- _Instructions for the task_: How many lines below contain the word "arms"? Give only the number.

__________________________________________________

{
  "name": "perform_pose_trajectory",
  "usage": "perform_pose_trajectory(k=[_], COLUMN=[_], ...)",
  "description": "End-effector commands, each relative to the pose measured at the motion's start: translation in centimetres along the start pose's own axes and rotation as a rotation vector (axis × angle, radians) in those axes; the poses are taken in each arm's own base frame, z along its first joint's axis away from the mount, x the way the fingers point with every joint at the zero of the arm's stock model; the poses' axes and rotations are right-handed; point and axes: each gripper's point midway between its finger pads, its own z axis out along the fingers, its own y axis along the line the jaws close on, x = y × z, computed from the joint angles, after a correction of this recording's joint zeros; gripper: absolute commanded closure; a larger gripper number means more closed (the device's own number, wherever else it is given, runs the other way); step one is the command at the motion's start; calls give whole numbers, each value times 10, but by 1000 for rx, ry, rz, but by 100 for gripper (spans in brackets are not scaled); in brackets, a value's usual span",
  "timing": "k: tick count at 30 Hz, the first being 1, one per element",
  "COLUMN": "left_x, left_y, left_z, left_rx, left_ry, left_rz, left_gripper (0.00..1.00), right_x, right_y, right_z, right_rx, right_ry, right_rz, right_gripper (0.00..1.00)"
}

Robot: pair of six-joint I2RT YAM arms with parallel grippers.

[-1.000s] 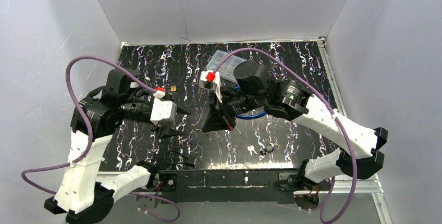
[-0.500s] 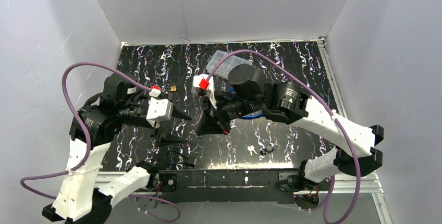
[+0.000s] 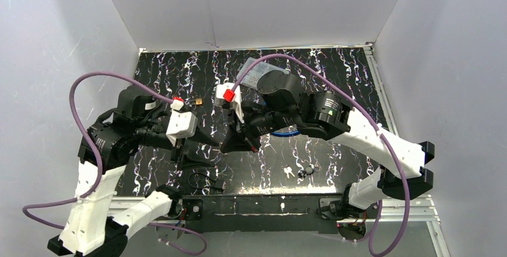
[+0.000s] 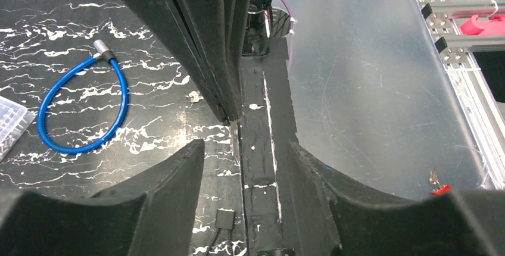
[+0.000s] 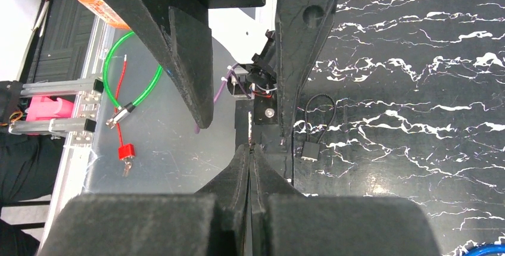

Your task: Unlock with the key

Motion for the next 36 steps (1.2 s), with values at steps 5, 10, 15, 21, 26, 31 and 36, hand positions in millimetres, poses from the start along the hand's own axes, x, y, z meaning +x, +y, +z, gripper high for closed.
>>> perform_pose_trajectory(k=[5,10,15,21,26,31,36], left_x=[-8,-5,-3,-6,-5,-3,-1], left_y=[0,2,11,21,21,16,12], left_z=[-2,-2,-3,-6,-7,-9,-12], left_rx=[-7,-9,-53,-93,-98,-87,-82], left_ry=[13,39,59,91,102,122,126], left_rz=[-115,-154,-169,-183,-188,-192,-151], left_gripper=[59,61,68,76,100,100,75], right_x=[-15,-16,-16,-18,-18,-15,-12], right_y=[4,1,1,-2,-8,-13,-12], right_z=[-4,-4,-3,1,4,3,1], right_rx=[-1,11,15,27,57,81,82], right_ry=[-26,-24,-18,-12,-4,4,8], right_rz=[-45,-54,-56,-61,-58,-62,-61], right_gripper=[99,99,99,99,99,99,99])
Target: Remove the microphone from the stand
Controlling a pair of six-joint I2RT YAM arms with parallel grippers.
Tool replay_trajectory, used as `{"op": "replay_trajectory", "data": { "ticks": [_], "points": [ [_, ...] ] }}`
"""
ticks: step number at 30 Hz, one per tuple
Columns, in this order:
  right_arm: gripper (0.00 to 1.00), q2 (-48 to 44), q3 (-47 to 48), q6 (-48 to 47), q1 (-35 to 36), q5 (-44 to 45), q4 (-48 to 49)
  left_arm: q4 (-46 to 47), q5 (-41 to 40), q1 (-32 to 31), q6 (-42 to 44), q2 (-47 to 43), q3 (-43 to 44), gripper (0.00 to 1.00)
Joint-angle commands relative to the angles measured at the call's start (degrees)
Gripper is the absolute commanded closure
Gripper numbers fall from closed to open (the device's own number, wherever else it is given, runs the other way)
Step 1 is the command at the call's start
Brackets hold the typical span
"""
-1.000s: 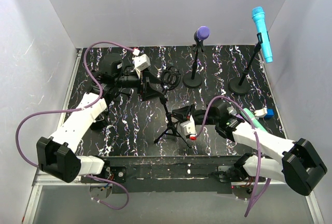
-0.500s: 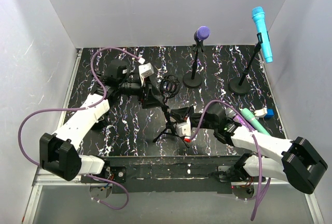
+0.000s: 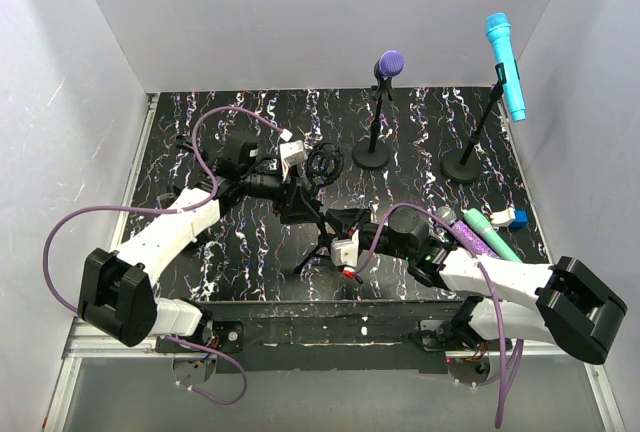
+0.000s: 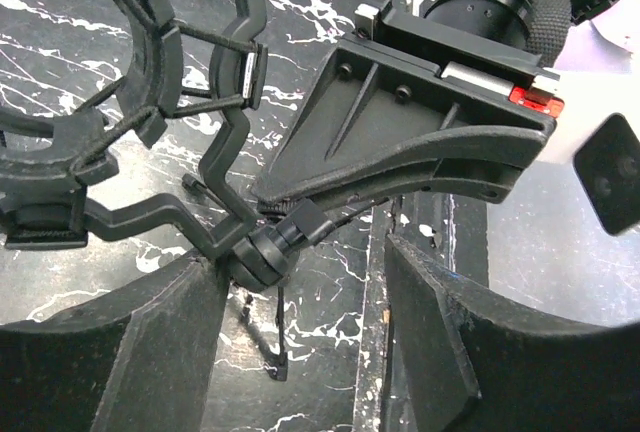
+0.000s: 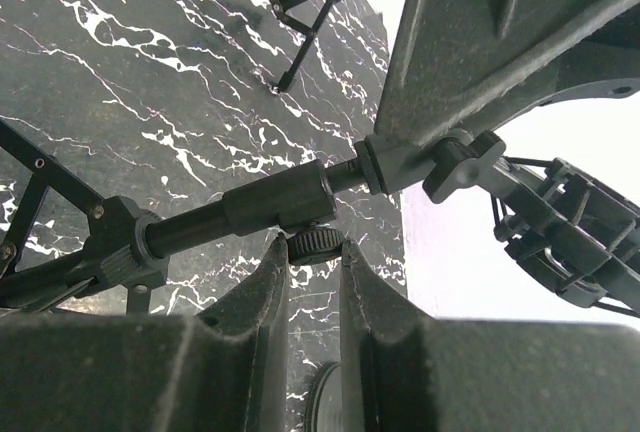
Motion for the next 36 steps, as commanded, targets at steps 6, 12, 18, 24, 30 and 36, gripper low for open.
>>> {"op": "replay_trajectory", "data": {
  "ticks": [6,12,18,24,30,36],
  "points": [
    [0.99,1.1,-4.8,-2.8,1.7,4.0,-3.7,9.3,-5.8,-4.2,-4.7,0.8,-2.3,0.50],
    [0.99,0.5,-6.9,-4.0,1.8,3.6,-1.2,10.4,-6.0,-4.7,-4.7,1.6,-2.5,0.83],
    [0.68,-4.4,-1.5,2.9,1.9,1.4,-18.5,11.6,-6.5,-4.7,-4.5,1.3,-3.1,1.00],
    [0.51,-8.6,4.5,20.5,0.6,-2.5,-32.1,12.3,-6.8,-4.7,-3.8,1.5,-3.5,1.00],
    [0.45,-8.3,7.9,33.0,-1.2,-6.5,-39.4,11.4,-6.8,-4.7,-2.9,0.7,-4.3,1.00],
    [0.45,-4.4,13.5,50.0,-6.8,-7.0,-38.3,9.9,-6.8,-4.7,-2.2,0.6,-4.0,1.00]
  ]
}}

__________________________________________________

- _Output below_: 2